Activity: The result should hold only the lines from the one with "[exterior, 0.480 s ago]" through the final line of the data below, transcribed exactly, pictures left out.
** Opening Input data block **
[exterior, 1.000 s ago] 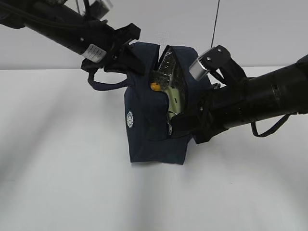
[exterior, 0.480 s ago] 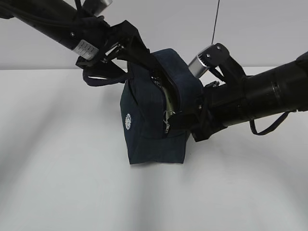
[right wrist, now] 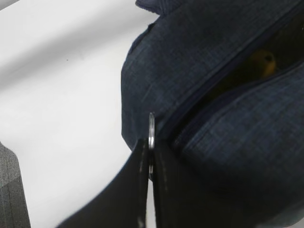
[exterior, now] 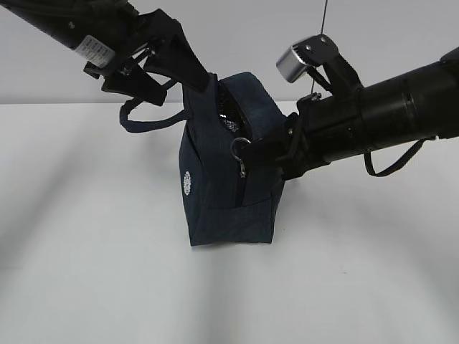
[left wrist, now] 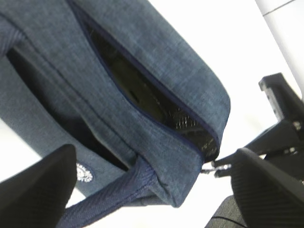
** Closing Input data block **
Task solution:
[exterior, 0.480 s ago] 
[right wrist, now] 
[exterior, now] 
[left wrist, now] 

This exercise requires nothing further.